Пока продолжался погром — царская охранка брала под арест участников митинга и руководителей стачечных комитетов. Под утро пришли с обыском и к Пятибратову. Помощник пристава Дубровин, огромный детина с мясистым лицом, позевывая, курил папиросу, стряхивая пепел на белоснежную скатерть. Яков Степанович стоял у стены и презрительно смотрел, как два жандарма старательно перетрясали все в его квартире, выбрасывая белье из комода и вещи из ящиков. Саша, в ночном халатике, с распущенными волосами, испуганно прижалась к нему и безмолвно плакала. Ее знобило от охватившего страха за себя и мужа. Жандарм просматривал на этажерке книги, бегло перелистывал и бросал на пол. И вдруг она вспомнила, что в одну из них положила листовку. К сердцу подступил ужас, когда из брошенной книги выскользнул сложенный лист. Саша чуть не вскрикнула. Муж дотронулся до ее запястья.
Дубровин, не вставая, приказал жандарму поднять бумажку. Нагло, с издевкой сказал Пятибратову:
— Листовочка!? Ат-куда?
— Нашел в столовой, — спокойно ответил Яков Степанович.
— А в столовую как попала?
— Не знаю.
— Удивительно-о! — протянул Дубровин. — И всегда революционеры не знают!
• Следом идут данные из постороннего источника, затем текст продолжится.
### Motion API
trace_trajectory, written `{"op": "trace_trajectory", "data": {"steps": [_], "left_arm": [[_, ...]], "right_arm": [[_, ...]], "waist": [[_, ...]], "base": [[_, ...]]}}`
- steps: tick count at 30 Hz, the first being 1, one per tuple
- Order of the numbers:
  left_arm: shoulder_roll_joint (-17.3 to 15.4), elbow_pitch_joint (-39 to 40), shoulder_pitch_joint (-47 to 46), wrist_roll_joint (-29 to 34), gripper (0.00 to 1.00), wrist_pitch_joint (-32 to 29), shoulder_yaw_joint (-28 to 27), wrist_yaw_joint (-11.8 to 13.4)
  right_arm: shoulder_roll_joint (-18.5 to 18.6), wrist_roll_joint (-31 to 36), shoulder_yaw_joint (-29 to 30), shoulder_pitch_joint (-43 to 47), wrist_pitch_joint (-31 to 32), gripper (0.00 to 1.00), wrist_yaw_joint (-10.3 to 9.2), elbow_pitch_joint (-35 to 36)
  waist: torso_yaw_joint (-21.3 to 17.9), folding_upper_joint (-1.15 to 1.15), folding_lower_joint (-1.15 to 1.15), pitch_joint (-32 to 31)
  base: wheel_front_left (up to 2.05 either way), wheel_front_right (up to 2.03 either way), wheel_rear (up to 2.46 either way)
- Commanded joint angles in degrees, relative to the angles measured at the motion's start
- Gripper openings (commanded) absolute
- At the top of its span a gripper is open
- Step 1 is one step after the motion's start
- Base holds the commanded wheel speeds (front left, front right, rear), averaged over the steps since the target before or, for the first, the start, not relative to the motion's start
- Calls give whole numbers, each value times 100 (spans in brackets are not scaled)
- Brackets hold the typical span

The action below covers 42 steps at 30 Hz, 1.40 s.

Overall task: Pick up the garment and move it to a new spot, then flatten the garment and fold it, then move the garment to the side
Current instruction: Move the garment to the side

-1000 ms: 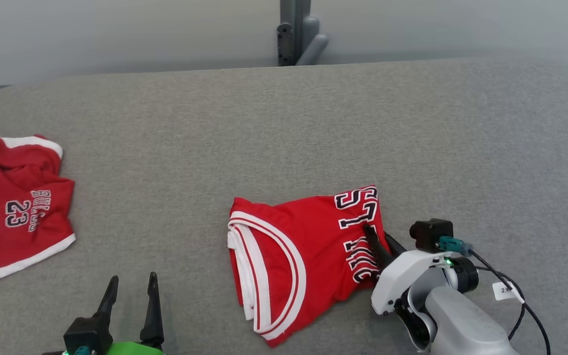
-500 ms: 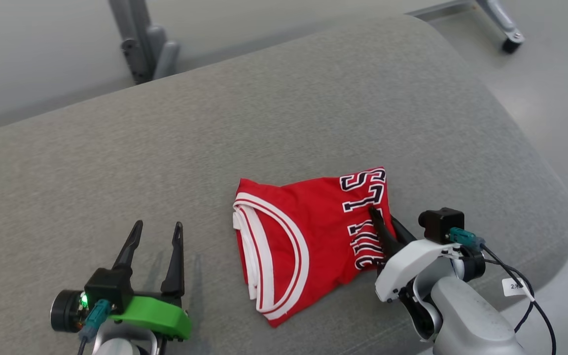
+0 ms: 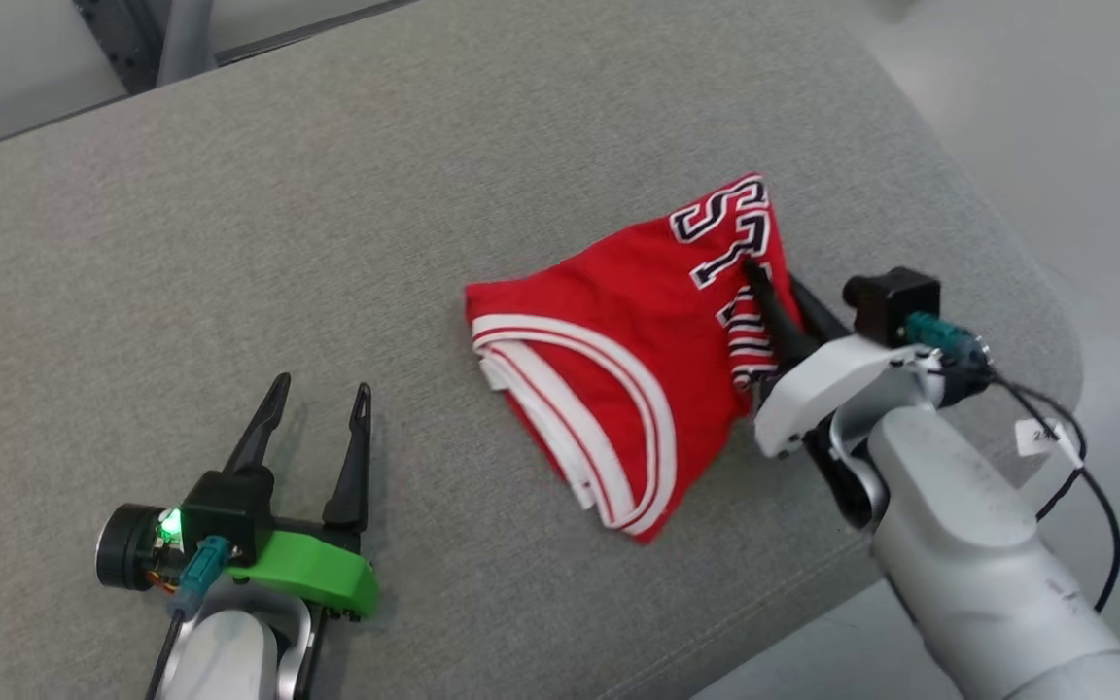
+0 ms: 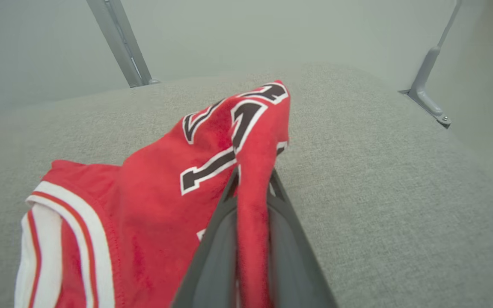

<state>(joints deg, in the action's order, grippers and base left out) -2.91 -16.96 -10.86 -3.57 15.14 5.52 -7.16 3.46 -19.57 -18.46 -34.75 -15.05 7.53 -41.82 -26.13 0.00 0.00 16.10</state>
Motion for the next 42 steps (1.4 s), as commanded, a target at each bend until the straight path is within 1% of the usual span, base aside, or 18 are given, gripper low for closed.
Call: {"op": "trace_trajectory", "data": {"steps": [1,5,10,13,15,16,18,19,20,21,24,25,27,28,30,35,40,42], "left_arm": [[-109,7,-151,75,100,-2,3,-22],[-193,70,-360,178,100,-2,45,-29],[-298,148,-547,244,100,-2,82,-30],[-336,192,-574,273,100,-2,74,-23],[-363,203,-559,290,100,-2,52,0],[-363,203,-559,290,100,-2,52,0],[-391,194,-529,290,100,-7,14,14],[-395,194,-509,284,100,-7,-6,28],[-385,196,-493,278,100,-8,-16,34],[-373,195,-475,276,100,-8,-22,50],[-336,203,-436,259,100,-13,-21,72],[-316,210,-420,249,100,-13,-18,76],[-277,198,-367,226,100,-13,-10,77],[-264,197,-335,204,100,-11,-19,76],[-239,175,-262,183,100,-9,-43,82],[-146,98,-95,112,100,-5,-95,105],[-66,38,147,39,100,-3,-167,147],[-60,-2,241,5,100,-3,-214,168]], "right_arm": [[135,158,180,-299,-15,0,-9,-155],[532,428,884,-979,-16,0,-9,-590],[1198,882,2207,-1602,-15,0,-9,-1303],[1547,1266,2896,-1819,-15,0,-9,-1591],[1711,1592,3258,-1846,-14,0,-10,-1735],[1711,1592,3258,-1846,-14,0,-10,-1735],[1829,1934,3652,-1828,-15,1,-9,-1826],[1887,2122,3855,-1780,-15,49,-9,-1876],[1929,2305,4067,-1737,-15,100,-9,-1880],[1976,2482,4307,-1708,-15,100,-9,-1809],[1950,3018,5026,-1553,-15,100,-9,-1465],[1892,3150,5248,-1514,-15,100,-9,-1287],[1704,3400,5471,-1458,-15,100,-9,-899],[1585,3440,5487,-1438,-15,100,-9,-709],[1371,3460,5297,-1340,-15,100,-9,-366],[923,2924,4385,-950,-15,100,-10,241],[749,2401,3509,-271,-15,100,-9,689],[720,2165,3260,1,-15,100,-9,786]], "waist": [[833,0,0,691],[1408,0,0,1098],[1960,0,0,1498],[2146,0,0,1666],[2214,0,0,1717],[2214,0,0,1717],[2240,0,0,1720],[2247,0,0,1703],[2253,0,0,1670],[2253,0,0,1638],[2245,0,0,1473],[2241,0,0,1405],[2235,0,0,1252],[2231,0,0,1171],[2216,0,0,986],[2206,0,0,478],[2247,0,0,-6],[2287,0,0,-190]], "base": [[0,0,0],[0,0,0],[0,0,0],[0,0,0],[0,0,0],[0,0,0],[0,0,0],[0,0,0],[0,0,0],[0,0,0],[0,0,0],[0,0,0],[0,0,0],[0,0,0],[0,0,0],[0,0,0],[0,0,0],[0,0,0]]}}
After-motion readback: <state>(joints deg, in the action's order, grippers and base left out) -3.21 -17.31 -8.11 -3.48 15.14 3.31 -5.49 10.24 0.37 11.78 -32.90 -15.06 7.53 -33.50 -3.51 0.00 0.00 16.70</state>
Скажете, сударь, все скажете. — И раздраженно жандарму: — Ищите!
Искать уже было негде — проворные руки жандармов все перетрясли и подняли вверх тормашками. Пожилой ротмистр с бугристой кожей на лице обнажил шашку, простукал стены, сковырнул в двух-трех местах известку.
— Ничего более не обнаружено, — вытянувшись, гаркнул он.
— Одевайся, Пятибратов, — скомандовал Дубровин, — пройдем в полицейский участок.
— А ее? — жандарм указал на потрясенную, словно окаменевшую Сашу.
Помощник пристава отмахнулся, дескать, ну ее, и направился к дверям, поправляя на кожаном поясе кобуру с револьвером.